▸ **Task to carry out**
Under this line are the records; write out word for word the part that begins at the line containing "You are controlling" and ends at the line containing "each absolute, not", and no more.

▸ **Entries shown**
--- START ---

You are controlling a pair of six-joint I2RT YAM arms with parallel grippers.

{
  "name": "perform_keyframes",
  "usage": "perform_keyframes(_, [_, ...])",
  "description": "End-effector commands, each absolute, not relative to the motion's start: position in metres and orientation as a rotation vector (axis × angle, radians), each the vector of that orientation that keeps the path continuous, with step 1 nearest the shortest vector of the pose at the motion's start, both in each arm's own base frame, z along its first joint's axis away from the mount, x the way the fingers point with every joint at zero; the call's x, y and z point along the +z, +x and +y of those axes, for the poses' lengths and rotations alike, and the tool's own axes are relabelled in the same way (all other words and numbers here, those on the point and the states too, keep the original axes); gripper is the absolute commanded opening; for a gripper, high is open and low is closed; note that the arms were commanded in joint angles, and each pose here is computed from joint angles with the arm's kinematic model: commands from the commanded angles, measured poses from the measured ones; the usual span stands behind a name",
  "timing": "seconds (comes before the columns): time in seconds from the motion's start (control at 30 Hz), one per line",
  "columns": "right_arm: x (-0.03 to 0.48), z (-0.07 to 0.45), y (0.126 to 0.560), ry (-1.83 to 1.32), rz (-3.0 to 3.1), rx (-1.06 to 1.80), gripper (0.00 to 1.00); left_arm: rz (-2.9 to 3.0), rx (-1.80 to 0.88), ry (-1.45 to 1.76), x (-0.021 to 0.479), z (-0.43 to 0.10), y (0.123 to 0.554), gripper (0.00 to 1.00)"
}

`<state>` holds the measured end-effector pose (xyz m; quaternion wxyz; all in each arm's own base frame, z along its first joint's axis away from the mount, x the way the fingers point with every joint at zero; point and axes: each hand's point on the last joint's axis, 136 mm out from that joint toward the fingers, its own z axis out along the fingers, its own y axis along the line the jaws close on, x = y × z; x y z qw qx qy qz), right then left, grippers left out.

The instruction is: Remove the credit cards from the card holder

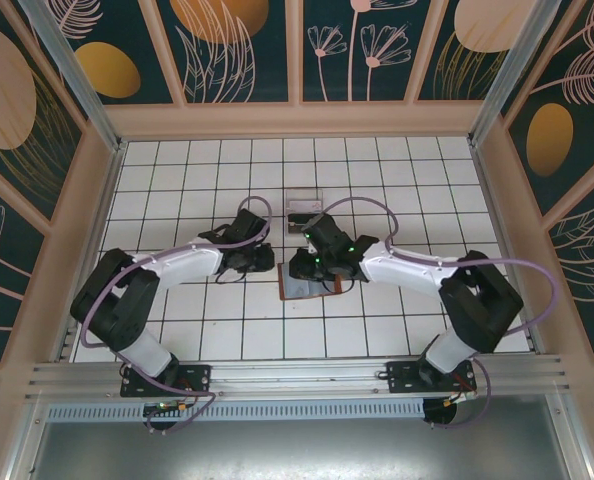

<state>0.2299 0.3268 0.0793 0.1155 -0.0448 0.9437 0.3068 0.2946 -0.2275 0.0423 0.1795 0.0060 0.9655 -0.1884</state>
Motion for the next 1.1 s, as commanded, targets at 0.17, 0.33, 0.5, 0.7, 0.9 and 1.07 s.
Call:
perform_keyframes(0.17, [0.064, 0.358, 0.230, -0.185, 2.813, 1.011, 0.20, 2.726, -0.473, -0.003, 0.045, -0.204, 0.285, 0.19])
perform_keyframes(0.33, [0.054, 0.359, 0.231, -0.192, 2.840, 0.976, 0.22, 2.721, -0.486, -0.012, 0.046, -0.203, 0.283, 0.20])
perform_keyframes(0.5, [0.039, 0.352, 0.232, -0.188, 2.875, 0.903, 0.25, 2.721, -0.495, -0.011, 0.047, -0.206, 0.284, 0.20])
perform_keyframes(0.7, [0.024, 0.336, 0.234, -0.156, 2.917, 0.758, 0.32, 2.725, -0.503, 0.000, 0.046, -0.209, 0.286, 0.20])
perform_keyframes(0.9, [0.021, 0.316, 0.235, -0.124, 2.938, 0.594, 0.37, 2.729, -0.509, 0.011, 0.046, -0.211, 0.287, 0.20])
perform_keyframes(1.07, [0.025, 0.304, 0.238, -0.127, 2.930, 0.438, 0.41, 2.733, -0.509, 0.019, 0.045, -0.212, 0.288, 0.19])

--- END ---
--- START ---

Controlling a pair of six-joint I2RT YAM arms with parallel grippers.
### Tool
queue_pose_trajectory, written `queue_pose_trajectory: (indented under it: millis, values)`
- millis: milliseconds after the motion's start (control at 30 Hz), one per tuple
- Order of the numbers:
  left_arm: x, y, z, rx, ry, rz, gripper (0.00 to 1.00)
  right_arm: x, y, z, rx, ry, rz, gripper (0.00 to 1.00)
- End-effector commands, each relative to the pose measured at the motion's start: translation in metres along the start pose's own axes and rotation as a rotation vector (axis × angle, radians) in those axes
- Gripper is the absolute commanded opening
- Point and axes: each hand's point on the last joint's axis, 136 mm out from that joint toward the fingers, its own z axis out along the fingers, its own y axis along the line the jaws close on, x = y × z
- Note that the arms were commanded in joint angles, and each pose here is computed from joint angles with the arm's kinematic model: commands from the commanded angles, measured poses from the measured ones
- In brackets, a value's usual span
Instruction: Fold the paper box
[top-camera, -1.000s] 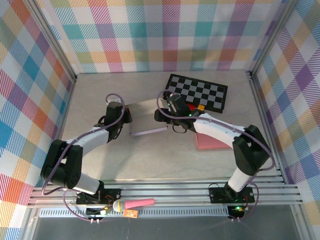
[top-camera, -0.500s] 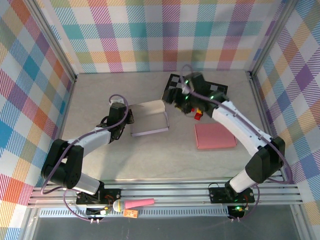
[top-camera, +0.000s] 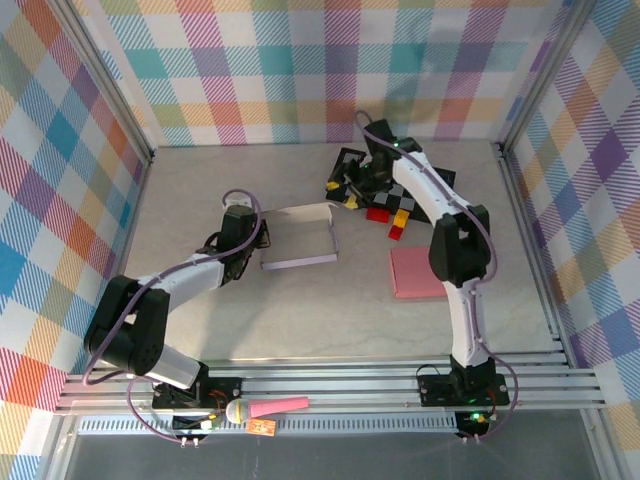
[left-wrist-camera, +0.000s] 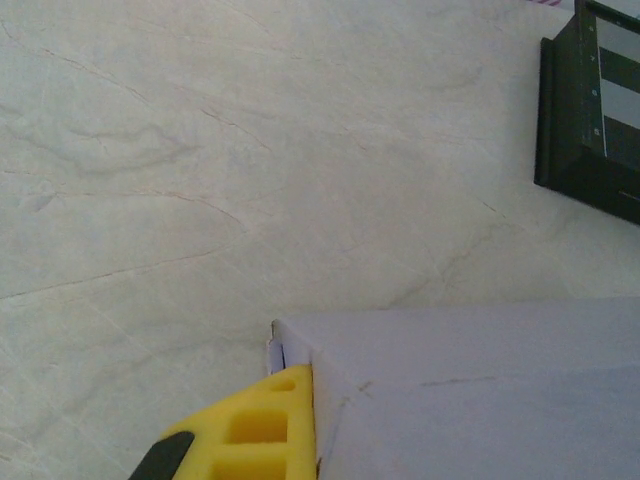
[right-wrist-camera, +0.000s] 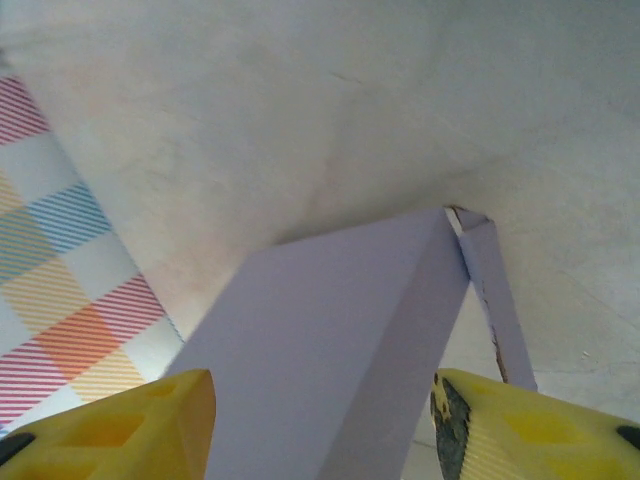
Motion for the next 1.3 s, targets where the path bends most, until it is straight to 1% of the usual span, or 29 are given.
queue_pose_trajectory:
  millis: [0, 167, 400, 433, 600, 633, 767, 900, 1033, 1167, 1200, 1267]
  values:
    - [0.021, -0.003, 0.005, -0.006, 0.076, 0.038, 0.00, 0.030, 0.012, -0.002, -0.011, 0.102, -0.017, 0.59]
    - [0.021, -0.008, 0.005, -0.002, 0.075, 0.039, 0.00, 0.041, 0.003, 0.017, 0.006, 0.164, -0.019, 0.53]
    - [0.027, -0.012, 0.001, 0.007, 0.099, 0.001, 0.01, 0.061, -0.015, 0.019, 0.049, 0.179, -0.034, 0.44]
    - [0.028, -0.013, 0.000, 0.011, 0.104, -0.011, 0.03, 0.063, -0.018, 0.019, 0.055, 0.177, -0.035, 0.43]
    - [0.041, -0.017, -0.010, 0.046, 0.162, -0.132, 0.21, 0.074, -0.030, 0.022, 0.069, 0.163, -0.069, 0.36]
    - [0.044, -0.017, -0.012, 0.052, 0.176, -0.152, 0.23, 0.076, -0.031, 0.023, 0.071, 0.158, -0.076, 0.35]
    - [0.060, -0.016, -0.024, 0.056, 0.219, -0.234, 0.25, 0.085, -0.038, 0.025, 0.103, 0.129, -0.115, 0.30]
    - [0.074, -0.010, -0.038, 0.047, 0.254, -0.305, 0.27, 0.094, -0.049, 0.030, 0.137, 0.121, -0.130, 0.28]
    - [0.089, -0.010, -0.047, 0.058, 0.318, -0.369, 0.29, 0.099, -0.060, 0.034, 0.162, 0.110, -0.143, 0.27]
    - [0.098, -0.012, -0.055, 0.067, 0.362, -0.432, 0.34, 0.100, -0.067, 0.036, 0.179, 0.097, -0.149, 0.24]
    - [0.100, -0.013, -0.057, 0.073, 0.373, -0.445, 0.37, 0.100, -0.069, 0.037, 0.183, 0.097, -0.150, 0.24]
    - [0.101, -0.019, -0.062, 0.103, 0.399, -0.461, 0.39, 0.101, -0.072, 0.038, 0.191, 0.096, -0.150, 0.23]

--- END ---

▸ **Response**
You are controlling a pair of six-joint I2RT YAM arms with parallel grippers.

{
  "name": "perform_keyframes",
  "usage": "perform_keyframes(_, [_, ...])",
  "description": "End-effector commands, each absolute, not relative to the motion's start: position in metres and orientation as a rotation vector (axis × angle, radians), each the vector of that orientation that keeps the path continuous, with step 1 nearest the shortest vector of the pose at the motion's start, both in each arm's own base frame, z along its first joint's axis away from the mount, x the way the fingers point with every joint at zero; the call's x, y and z point along the +z, +x and +y of those axes, for the poses' lengths and rotations alike, and the tool's own axes are relabelled in the same way (all other words and numbers here, those on the point and the states too, keep the original axes); gripper is the absolute commanded opening; for a gripper, high is open and low is closed; note that the arms were commanded in joint angles, and each pose here is computed from joint angles with the arm's kinematic model: commands from the commanded angles, measured poses from the measured ones; the usual span stands behind a name",

Above is the complete output.